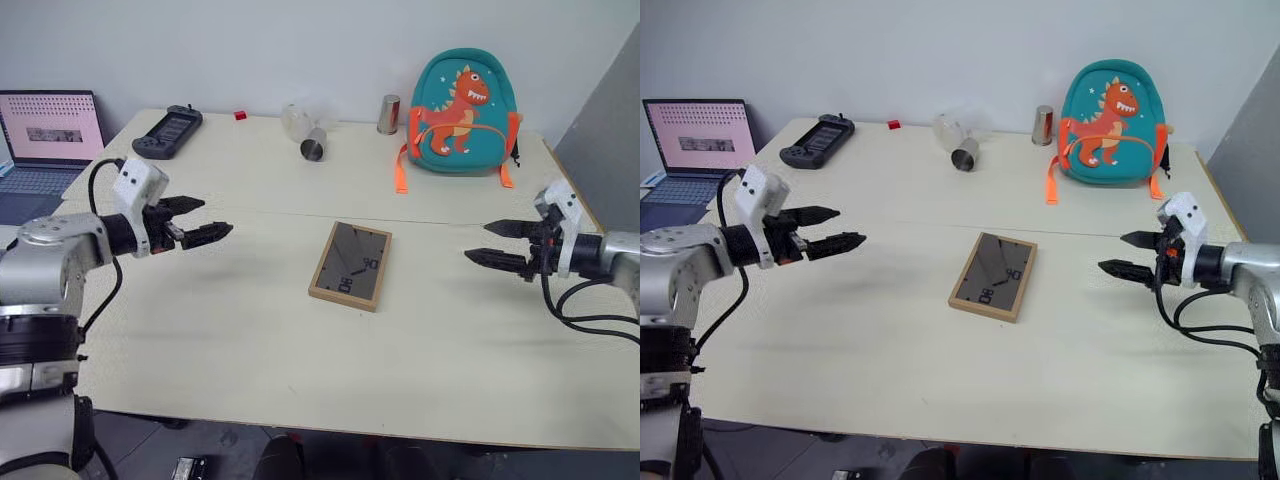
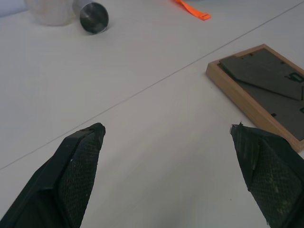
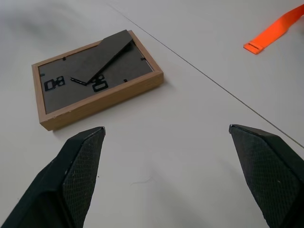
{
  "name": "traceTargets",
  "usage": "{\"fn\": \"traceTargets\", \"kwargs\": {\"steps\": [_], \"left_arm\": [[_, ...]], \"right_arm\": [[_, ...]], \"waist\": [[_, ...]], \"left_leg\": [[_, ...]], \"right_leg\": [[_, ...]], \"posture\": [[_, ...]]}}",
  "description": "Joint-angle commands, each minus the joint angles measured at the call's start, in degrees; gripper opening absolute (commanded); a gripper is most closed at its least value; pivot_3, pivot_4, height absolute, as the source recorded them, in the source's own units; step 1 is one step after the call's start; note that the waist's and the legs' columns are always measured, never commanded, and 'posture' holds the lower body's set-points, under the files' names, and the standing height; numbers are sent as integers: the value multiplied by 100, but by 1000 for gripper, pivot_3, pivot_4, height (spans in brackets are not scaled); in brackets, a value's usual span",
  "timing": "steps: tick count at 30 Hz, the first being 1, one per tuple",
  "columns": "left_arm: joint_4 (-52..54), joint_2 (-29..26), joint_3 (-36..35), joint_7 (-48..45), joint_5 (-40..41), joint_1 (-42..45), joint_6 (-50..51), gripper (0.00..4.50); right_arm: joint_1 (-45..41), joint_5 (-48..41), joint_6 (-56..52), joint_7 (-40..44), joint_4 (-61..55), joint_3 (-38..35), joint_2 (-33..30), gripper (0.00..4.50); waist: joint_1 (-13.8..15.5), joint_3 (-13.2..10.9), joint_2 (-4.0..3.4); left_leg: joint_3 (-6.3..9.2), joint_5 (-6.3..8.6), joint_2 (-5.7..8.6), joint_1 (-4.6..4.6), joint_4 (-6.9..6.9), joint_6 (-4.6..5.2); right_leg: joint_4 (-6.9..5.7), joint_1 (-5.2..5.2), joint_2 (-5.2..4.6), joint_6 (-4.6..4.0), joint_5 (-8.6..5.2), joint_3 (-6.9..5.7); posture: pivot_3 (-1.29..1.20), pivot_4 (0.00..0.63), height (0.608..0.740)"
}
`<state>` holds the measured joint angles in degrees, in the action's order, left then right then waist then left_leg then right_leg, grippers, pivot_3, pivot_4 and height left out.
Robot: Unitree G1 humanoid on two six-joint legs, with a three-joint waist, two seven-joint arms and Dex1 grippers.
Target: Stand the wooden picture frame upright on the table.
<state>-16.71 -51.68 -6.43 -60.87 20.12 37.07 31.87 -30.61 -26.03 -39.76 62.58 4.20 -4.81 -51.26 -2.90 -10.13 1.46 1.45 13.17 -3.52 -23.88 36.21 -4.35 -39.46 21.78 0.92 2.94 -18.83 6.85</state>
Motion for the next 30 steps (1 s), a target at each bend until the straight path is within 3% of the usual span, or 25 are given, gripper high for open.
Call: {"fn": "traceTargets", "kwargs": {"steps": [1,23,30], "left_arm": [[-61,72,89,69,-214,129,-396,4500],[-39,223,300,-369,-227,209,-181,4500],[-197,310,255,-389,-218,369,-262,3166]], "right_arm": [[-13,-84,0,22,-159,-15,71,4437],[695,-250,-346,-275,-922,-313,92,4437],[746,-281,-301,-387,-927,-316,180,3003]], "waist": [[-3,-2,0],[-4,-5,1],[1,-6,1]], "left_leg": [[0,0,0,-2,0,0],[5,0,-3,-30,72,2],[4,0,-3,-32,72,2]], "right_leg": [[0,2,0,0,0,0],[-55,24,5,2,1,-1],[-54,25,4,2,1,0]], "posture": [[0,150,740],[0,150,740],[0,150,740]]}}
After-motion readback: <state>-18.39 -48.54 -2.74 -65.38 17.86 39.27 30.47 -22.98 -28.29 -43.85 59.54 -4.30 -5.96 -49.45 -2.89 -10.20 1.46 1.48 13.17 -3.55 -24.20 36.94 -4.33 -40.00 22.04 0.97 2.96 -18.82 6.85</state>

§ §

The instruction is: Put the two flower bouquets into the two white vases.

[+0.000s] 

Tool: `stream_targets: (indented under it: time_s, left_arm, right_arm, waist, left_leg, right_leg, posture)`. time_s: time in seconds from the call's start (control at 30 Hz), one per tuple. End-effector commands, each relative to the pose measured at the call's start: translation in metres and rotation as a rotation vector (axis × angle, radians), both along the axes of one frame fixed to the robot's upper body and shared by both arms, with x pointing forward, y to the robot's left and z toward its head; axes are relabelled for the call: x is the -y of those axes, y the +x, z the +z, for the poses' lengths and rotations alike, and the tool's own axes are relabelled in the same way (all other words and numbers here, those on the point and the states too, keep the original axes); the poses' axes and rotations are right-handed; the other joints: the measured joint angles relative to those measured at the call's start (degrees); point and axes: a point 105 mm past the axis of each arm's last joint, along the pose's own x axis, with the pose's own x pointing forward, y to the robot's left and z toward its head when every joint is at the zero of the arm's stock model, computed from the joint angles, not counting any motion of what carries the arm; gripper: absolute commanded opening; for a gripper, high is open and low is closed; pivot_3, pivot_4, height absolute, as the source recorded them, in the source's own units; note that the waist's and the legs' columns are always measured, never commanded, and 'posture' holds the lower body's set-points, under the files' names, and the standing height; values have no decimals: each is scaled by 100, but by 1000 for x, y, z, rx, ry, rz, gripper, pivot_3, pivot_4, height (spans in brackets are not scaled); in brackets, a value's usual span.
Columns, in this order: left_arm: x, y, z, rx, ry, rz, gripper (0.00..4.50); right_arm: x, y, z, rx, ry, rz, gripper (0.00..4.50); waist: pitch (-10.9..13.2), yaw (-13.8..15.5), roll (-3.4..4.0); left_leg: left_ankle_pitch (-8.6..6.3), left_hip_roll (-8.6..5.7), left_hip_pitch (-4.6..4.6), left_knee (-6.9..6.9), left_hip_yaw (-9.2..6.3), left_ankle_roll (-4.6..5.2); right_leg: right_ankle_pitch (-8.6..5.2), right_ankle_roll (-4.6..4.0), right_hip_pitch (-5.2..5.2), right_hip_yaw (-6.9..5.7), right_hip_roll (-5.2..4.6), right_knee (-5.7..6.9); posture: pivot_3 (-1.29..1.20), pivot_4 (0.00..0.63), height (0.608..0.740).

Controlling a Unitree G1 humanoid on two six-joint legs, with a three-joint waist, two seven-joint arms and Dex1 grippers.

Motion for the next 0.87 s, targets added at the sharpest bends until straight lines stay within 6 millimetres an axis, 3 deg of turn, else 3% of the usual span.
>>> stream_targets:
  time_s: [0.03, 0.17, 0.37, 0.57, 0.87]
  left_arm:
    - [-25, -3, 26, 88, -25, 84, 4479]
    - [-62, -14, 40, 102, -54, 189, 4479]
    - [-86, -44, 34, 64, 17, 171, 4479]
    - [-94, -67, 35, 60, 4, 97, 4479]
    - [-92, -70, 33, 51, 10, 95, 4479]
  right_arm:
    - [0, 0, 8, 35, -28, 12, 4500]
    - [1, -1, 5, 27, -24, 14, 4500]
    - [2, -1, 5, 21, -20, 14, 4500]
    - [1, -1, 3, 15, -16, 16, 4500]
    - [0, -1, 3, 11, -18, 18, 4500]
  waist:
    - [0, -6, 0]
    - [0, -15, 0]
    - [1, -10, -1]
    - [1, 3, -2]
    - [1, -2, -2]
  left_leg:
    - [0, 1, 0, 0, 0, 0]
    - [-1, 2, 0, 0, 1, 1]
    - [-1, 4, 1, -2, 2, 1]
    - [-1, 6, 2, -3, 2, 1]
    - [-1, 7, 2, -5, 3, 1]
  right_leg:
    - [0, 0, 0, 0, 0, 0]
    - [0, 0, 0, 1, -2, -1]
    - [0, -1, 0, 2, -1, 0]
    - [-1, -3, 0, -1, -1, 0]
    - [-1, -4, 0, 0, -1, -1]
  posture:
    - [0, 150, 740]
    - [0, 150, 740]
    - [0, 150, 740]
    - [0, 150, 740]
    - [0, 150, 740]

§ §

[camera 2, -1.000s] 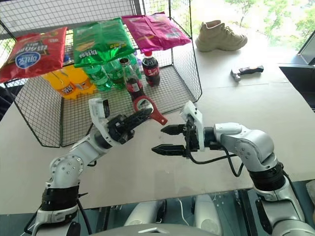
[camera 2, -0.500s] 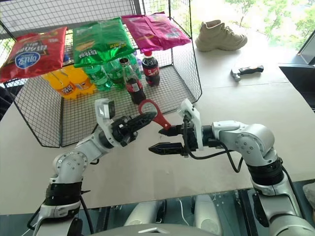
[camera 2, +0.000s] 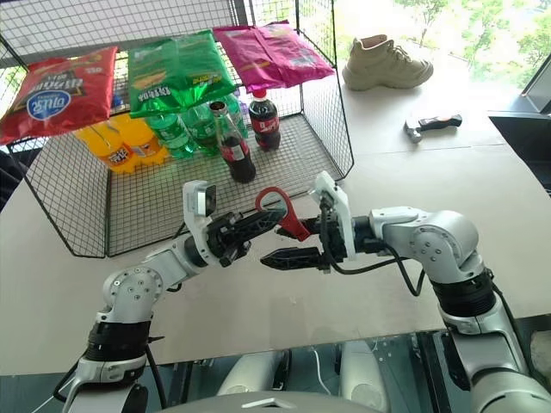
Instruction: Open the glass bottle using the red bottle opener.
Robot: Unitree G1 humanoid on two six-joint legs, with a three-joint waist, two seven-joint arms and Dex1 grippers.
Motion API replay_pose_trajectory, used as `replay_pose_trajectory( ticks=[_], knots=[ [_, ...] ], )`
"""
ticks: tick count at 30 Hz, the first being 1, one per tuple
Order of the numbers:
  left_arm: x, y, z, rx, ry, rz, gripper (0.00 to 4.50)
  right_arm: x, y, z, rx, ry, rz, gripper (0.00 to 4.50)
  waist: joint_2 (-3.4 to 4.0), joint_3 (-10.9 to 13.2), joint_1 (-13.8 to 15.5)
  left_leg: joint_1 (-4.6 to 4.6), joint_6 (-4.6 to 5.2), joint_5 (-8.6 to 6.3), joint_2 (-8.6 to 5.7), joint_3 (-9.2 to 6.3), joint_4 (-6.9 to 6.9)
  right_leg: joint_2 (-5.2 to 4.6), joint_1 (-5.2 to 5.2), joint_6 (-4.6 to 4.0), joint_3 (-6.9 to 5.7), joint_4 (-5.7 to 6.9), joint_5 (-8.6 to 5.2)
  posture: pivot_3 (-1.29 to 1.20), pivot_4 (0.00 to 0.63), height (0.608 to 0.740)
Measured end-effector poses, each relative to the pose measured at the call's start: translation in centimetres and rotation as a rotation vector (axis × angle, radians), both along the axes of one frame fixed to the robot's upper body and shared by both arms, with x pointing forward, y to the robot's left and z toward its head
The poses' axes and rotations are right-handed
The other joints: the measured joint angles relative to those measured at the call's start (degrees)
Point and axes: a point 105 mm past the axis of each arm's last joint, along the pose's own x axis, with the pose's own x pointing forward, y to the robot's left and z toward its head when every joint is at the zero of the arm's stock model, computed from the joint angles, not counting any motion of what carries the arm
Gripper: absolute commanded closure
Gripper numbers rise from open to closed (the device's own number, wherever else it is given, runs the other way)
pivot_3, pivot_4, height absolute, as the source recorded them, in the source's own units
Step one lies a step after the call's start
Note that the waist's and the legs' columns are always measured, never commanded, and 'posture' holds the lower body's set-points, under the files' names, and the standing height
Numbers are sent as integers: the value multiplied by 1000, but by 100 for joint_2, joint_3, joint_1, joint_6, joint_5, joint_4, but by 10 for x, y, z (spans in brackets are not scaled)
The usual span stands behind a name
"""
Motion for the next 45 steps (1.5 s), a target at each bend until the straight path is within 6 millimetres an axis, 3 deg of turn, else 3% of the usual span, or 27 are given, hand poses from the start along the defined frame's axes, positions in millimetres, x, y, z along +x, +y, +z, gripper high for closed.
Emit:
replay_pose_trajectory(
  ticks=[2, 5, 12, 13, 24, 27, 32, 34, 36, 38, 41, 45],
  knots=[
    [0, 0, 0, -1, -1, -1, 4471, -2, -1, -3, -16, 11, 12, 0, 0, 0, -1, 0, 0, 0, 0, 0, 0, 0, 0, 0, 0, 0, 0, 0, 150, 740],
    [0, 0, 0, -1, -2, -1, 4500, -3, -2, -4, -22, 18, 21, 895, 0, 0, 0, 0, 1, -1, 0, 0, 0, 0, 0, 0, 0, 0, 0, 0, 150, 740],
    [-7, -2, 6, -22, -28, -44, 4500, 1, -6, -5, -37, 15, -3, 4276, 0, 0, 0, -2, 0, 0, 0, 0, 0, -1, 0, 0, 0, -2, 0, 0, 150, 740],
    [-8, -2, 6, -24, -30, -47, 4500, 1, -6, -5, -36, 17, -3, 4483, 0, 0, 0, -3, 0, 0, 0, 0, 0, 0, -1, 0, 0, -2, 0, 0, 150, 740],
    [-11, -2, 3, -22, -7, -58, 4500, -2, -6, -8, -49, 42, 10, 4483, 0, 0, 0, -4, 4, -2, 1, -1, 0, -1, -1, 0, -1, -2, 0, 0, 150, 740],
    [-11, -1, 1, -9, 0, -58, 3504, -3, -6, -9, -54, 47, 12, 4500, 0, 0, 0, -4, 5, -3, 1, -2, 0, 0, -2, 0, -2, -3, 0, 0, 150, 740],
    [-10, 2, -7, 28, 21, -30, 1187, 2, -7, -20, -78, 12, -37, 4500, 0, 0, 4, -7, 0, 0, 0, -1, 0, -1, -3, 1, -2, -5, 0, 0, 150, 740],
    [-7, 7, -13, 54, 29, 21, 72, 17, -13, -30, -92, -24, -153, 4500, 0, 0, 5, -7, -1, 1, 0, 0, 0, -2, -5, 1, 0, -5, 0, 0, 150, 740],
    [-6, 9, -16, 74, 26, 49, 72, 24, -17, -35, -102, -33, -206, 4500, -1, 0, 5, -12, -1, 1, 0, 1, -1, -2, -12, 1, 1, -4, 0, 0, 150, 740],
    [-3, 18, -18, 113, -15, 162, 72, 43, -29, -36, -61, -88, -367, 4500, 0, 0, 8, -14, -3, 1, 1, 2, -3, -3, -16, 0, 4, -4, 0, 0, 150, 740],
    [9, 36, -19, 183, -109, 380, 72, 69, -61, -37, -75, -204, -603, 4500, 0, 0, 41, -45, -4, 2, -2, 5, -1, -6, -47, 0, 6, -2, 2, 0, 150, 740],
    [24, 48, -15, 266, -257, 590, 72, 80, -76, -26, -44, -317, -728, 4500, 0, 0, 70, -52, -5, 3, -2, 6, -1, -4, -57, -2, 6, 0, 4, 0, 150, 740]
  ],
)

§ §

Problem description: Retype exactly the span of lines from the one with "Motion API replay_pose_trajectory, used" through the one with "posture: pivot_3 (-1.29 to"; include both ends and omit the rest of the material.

Solution for this problem:
Motion API replay_pose_trajectory, used as `replay_pose_trajectory( ticks=[_], knots=[ [_, ...] ], )`
"""
ticks: tick count at 30 Hz, the first being 1, one per tuple
Order of the numbers:
  left_arm: x, y, z, rx, ry, rz, gripper (0.00 to 4.50)
  right_arm: x, y, z, rx, ry, rz, gripper (0.00 to 4.50)
  waist: joint_2 (-3.4 to 4.0), joint_3 (-10.9 to 13.2), joint_1 (-13.8 to 15.5)
  left_leg: joint_1 (-4.6 to 4.6), joint_6 (-4.6 to 5.2), joint_5 (-8.6 to 6.3), joint_2 (-8.6 to 5.7), joint_3 (-9.2 to 6.3), joint_4 (-6.9 to 6.9)
  right_leg: joint_2 (-5.2 to 4.6), joint_1 (-5.2 to 5.2), joint_6 (-4.6 to 4.0), joint_3 (-6.9 to 5.7), joint_4 (-5.7 to 6.9), joint_5 (-8.6 to 5.2)
  posture: pivot_3 (-1.29 to 1.20), pivot_4 (0.00 to 0.63), height (0.608 to 0.740)

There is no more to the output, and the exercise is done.